A partida dos quatro indivíduos constituiu um espetáculo de lamentável derrota. Um dos que permaneciam ilesos procurava suster o do cotovelo destroçado, passando-lhe o ombro pelo outro braço. O ferido deixava escapar surdos gemidos, com os dentes raivosamente apertados para aguentar o sofrimento.
O chefe caminhava com dificuldade, ajudado pelo quarto indivíduo, homenzarrão truculento com uma expressão de inaudita barbárie impressa no semblante.
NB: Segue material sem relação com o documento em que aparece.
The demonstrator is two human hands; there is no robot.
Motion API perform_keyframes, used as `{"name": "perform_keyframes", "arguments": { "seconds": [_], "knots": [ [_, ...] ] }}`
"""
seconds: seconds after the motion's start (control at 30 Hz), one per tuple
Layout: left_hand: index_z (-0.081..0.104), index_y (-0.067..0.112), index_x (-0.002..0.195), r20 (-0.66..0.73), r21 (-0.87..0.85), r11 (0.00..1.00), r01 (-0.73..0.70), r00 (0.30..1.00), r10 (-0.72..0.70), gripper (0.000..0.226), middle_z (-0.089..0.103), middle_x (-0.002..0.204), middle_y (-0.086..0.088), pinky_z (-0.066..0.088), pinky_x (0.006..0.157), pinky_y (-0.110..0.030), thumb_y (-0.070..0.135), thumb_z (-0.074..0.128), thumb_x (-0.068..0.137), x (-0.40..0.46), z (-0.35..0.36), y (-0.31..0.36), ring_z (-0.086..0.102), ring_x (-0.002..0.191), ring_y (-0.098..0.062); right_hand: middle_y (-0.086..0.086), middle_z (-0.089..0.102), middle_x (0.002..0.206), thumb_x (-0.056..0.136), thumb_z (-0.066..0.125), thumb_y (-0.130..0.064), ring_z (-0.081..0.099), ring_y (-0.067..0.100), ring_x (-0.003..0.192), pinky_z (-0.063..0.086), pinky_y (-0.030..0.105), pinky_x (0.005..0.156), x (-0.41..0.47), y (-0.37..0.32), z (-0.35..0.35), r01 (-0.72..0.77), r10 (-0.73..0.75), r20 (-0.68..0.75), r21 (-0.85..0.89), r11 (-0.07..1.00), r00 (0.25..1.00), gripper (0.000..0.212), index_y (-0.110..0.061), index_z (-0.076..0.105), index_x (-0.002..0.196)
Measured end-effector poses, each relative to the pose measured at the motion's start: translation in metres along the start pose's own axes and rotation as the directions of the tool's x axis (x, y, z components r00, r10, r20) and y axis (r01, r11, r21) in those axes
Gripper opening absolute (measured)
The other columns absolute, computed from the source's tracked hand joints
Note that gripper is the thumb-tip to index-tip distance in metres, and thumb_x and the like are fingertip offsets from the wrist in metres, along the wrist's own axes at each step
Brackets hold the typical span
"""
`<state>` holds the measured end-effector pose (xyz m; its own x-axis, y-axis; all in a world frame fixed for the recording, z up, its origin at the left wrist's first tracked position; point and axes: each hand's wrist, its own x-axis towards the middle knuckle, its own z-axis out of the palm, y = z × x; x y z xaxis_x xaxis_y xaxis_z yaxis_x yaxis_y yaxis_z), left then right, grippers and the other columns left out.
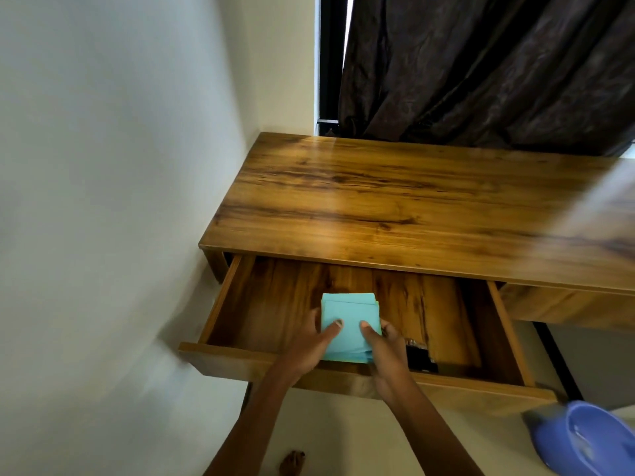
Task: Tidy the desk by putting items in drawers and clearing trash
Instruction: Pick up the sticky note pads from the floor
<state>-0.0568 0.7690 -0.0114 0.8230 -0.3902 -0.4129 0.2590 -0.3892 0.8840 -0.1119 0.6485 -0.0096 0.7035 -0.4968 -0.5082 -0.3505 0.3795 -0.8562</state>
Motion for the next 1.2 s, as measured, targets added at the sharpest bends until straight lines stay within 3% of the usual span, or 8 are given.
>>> {"name": "perform_keyframes", "arguments": {
  "seconds": [0.27,0.37,0.5,0.67,0.8,0.93,1.07,1.2],
  "knots": [
    [0.050,0.006,0.123,-0.266,0.014,1.000,0.005,0.964,-0.001,0.035,0.057,0.112,-0.006,0.045,0.050,-0.008,0.022,0.056,0.092,0.034,-0.033,-0.012,0.055,0.082,-0.008,0.010,0.055,0.129,0.093,0.052,-0.008,0.058,0.025,0.114,0.055,0.031,0.081,0.028,-0.001,0.034,-0.058,0.101,0.143,-0.273,0.960,0.985,0.041,-0.009,0.043,0.133],
    [0.049,0.004,0.126,-0.243,0.038,0.996,0.086,0.967,-0.074,0.039,0.057,0.125,-0.014,0.047,0.068,-0.018,0.020,0.056,0.092,0.048,-0.045,-0.022,0.056,0.099,-0.019,0.011,0.052,0.134,0.092,0.051,-0.002,0.053,0.027,0.119,0.051,0.039,0.095,0.044,0.005,0.046,-0.081,0.170,0.165,-0.440,0.894,0.972,0.049,-0.011,0.040,0.138],
    [0.039,0.004,0.137,-0.200,0.151,0.966,0.212,0.963,-0.180,0.049,0.048,0.136,-0.016,0.042,0.095,-0.035,0.018,0.056,0.092,0.060,-0.054,-0.034,0.047,0.122,-0.031,0.013,0.051,0.133,0.090,0.051,-0.001,0.052,0.027,0.118,0.050,0.036,0.094,0.062,0.016,0.060,-0.111,0.255,0.174,-0.579,0.808,0.951,0.050,-0.009,0.039,0.138],
    [0.041,0.009,0.136,-0.196,0.260,0.909,0.326,0.939,-0.281,0.053,0.048,0.135,-0.013,0.044,0.097,-0.036,0.032,0.058,0.090,0.071,-0.065,-0.058,0.048,0.121,-0.030,0.014,0.061,0.117,0.088,0.056,-0.008,0.060,0.026,0.104,0.052,0.036,0.090,0.073,0.030,0.060,-0.154,0.348,0.175,-0.657,0.738,0.921,0.036,-0.009,0.053,0.124],
    [0.039,0.013,0.136,-0.187,0.383,0.863,0.330,0.942,-0.278,0.055,0.040,0.138,-0.013,0.042,0.101,-0.045,0.038,0.055,0.090,0.079,-0.075,-0.068,0.042,0.125,-0.030,0.012,0.065,0.110,0.090,0.052,-0.006,0.063,0.026,0.099,0.052,0.035,0.085,0.086,0.030,0.065,0.055,0.145,0.197,-0.753,0.656,0.970,0.026,-0.007,0.061,0.114],
    [0.026,0.022,0.144,-0.148,0.506,0.849,0.149,0.985,-0.084,0.057,0.018,0.152,-0.007,0.031,0.110,-0.048,0.028,0.051,0.094,0.088,-0.081,-0.067,0.023,0.138,-0.030,0.012,0.063,0.117,0.093,0.048,-0.005,0.060,0.021,0.102,0.049,0.028,0.082,0.103,0.025,0.082,0.283,-0.092,0.272,-0.843,0.458,0.958,0.030,-0.007,0.058,0.121],
    [0.026,0.027,0.145,-0.029,0.680,0.733,0.029,1.000,-0.013,0.054,0.019,0.154,-0.002,0.025,0.113,-0.047,0.029,0.047,0.095,0.100,-0.086,-0.063,0.015,0.141,-0.028,0.013,0.046,0.138,0.087,0.048,0.003,0.048,0.029,0.122,0.046,0.036,0.096,0.118,0.026,0.098,0.360,-0.001,0.370,-0.904,0.232,0.929,0.054,-0.013,0.041,0.139],
    [0.038,0.028,0.138,0.049,0.770,0.638,-0.019,0.998,-0.030,0.044,0.028,0.150,-0.001,0.028,0.110,-0.045,0.033,0.045,0.095,0.104,-0.088,-0.065,0.021,0.137,-0.026,0.012,0.047,0.137,0.084,0.051,0.007,0.050,0.030,0.119,0.045,0.040,0.098,0.120,0.037,0.099,0.416,0.101,0.435,-0.894,0.163,0.895,0.050,-0.008,0.049,0.131]
  ]
}}
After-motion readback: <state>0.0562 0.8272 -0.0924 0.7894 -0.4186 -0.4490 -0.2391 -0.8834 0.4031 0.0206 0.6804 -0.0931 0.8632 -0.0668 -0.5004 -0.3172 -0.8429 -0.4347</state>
Este último deteve-se um momento para levantar o braço em gesto de ameaça.
— Hás-de te recordar disto, forasteiro! —gritou —. Deixa que o «Grand Fox» o saiba!
— Silêncio, idiota! — ordenou o que atuava como chefe —. Não se ladra quando não se pode morder nem se dão nomes quando ninguém os pede!
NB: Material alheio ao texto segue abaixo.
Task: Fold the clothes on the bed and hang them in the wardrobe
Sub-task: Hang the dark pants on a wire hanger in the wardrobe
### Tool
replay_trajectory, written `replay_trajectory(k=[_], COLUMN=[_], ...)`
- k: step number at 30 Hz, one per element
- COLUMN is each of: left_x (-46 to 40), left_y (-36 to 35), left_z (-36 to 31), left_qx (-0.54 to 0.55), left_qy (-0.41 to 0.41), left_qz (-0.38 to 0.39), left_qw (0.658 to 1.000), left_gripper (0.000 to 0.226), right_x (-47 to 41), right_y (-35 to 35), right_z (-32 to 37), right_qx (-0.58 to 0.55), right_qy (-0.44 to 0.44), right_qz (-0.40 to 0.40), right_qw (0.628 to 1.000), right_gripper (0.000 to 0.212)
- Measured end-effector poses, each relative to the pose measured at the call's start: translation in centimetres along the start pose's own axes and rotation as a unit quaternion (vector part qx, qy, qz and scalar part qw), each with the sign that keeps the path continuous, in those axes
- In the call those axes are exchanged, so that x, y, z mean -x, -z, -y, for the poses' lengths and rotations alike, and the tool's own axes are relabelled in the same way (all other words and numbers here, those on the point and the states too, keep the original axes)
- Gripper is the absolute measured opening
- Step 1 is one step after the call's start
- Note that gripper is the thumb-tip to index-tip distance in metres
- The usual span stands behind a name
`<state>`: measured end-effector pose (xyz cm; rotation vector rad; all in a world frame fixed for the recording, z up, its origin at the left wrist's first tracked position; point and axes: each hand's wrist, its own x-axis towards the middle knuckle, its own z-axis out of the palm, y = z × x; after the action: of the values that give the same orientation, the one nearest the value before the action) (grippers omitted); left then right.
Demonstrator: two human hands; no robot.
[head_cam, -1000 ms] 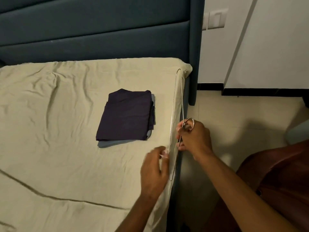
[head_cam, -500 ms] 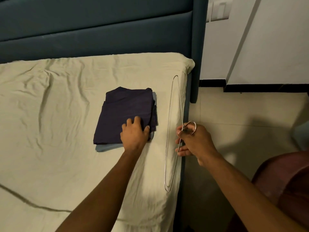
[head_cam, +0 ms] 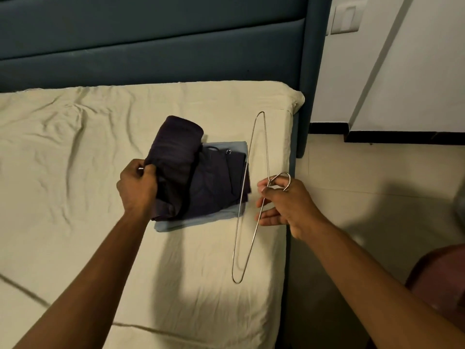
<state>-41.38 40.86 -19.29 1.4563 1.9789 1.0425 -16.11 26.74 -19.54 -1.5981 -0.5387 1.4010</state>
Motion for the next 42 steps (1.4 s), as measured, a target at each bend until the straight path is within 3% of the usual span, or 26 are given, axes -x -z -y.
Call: replay_trajectory(k=[8, 12, 15, 21, 23, 31, 35, 38, 42], left_x=[0.5, 2.9, 4.0, 4.2, 3.6, -0.7, -2.9, -2.9, -3.1], left_y=[-0.1, -3.6, -6.2, -7.1, -6.7, -5.2, -4.4, -4.7, -5.5], left_z=[-1.4, -1.1, -0.2, -1.3, -1.9, -1.8, -1.0, 0.1, 1.4], left_qx=[-0.041, -0.036, -0.006, 0.099, 0.123, 0.186, 0.227, 0.214, 0.231], left_qy=[-0.139, -0.200, -0.100, 0.110, 0.149, 0.163, 0.229, 0.211, 0.220], left_qz=[0.075, 0.218, 0.361, 0.465, 0.468, 0.423, 0.441, 0.413, 0.333], left_qw=[0.987, 0.955, 0.927, 0.873, 0.862, 0.872, 0.838, 0.860, 0.887], left_gripper=[0.019, 0.016, 0.019, 0.039, 0.044, 0.051, 0.052, 0.027, 0.013], right_x=[-3.5, -5.0, -5.5, -5.6, -5.9, -8.7, -9.6, -9.3, -9.3], right_y=[-5.6, -7.8, -8.4, -8.7, -9.2, -14.2, -15.5, -15.0, -12.4], right_z=[0.8, 0.7, 0.1, -0.1, 0.4, 1.6, 1.6, 1.1, -0.6], right_qx=[0.023, 0.030, 0.055, 0.085, 0.086, 0.151, 0.214, 0.326, 0.417], right_qy=[-0.033, -0.035, -0.031, -0.015, -0.004, 0.055, 0.079, 0.149, 0.209], right_qz=[0.016, 0.002, -0.014, -0.013, -0.006, 0.012, 0.010, 0.013, -0.166], right_qw=[0.999, 0.999, 0.998, 0.996, 0.996, 0.987, 0.974, 0.933, 0.869], right_gripper=[0.008, 0.010, 0.007, 0.007, 0.009, 0.011, 0.010, 0.019, 0.025])
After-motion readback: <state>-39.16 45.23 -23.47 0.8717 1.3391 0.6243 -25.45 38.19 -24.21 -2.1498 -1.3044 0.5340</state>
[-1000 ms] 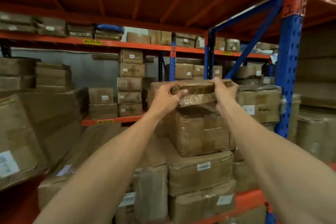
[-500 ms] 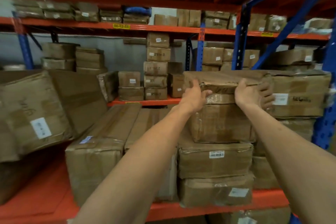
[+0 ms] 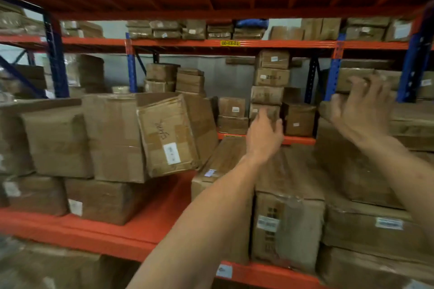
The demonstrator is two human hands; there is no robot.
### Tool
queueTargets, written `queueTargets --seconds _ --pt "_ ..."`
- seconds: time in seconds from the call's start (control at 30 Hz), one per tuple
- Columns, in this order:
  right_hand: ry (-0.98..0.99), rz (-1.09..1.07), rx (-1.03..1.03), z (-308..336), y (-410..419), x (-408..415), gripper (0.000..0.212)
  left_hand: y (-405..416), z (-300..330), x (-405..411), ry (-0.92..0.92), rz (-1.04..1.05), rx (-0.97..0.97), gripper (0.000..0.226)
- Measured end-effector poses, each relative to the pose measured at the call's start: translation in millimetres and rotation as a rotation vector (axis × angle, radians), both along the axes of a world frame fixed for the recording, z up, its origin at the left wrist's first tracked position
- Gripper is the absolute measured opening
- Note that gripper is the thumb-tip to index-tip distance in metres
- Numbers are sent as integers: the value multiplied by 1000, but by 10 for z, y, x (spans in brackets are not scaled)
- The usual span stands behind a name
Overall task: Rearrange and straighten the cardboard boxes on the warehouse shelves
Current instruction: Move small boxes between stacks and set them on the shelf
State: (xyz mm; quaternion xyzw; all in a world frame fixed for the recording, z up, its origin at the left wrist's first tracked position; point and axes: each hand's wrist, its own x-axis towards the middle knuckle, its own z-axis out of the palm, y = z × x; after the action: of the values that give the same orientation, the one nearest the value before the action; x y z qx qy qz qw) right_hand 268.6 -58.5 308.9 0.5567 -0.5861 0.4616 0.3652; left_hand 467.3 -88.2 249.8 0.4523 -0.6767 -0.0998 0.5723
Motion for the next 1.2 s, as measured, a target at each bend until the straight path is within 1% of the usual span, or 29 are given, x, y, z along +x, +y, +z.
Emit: queueTargets --seconds 0.13,0.2,0.23,0.33,0.37,0.43,0.47,0.53,0.57,0.6,0.67,0.7,0.77,0.83,0.93,1.0,1.07,1.13,1.2 --pt "157 137 134 44 -231 1179 46 141 -56 1025 181 232 0 28" --pt "204 207 224 56 -327 1770 47 166 -126 1543 259 311 65 28" --pt "214 237 261 61 -371 2046 48 166 -172 1790 292 353 113 35" --pt "195 311 297 90 -464 2768 50 141 -343 2415 353 468 260 67" --pt "187 334 309 98 -478 2961 51 131 -420 2572 383 479 322 72" --pt "209 358 366 104 -510 3274 54 87 -583 2802 522 422 513 84" --pt "236 357 404 105 -530 3397 55 51 -671 2880 627 325 629 90" --pt "287 351 486 123 -587 3596 59 15 -824 2965 845 40 832 97" --pt "315 345 529 137 -622 3676 60 4 -878 2977 906 -85 898 100" --pt "352 335 575 149 -659 3742 62 -16 -928 2966 924 -176 930 104" --pt "449 306 667 148 -732 3827 66 -60 -1014 2917 945 -294 916 108" --pt "489 286 706 133 -765 3844 69 -83 -1054 2893 978 -330 882 106" --pt "514 246 730 89 -804 3839 76 -124 -1124 2861 1092 -393 792 101" --pt "498 230 674 54 -816 3816 79 -161 -1190 2819 1205 -437 697 96" --pt "465 248 577 32 -795 3760 75 -174 -1182 2743 1311 -398 583 83" --pt "439 260 518 39 -756 3654 70 -184 -1117 2705 1290 -358 550 75" --pt "369 271 470 40 -699 3469 67 -210 -1030 2673 1218 -320 531 74" --pt "236 298 442 24 -649 3211 68 -258 -934 2623 1119 -279 488 77" --pt "62 319 412 -16 -594 2922 70 -313 -815 2563 985 -245 418 82"
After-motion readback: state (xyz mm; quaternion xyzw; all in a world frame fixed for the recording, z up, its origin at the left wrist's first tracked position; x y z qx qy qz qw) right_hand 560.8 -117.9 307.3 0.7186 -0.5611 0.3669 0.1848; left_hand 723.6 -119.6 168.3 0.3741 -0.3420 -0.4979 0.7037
Barry deixou-os seguir, embora agora pensasse que teria sido mais acertado tapar a boca aos quatro. «Grand Fox»!... O nome não lhe era desconhecido. Correspondia ao pistoleiro mais famoso que há dez anos existia no Oeste, terra de famosos assassinos. O mais famoso... o mais astuto... e o mais implacável!
Barry Mee'ker dedicou a sua atenção ao indivíduo que determinara a sua intervenção na contenda. Havia caído da rocha e olhava o seu defensor com os olhos muito abertos. A sua expressão era de assombro e também de reprovação. Barry compreendeu que havia sido testemunha de tudo o que ocorrera, embora não se achasse em situação de poder intervir.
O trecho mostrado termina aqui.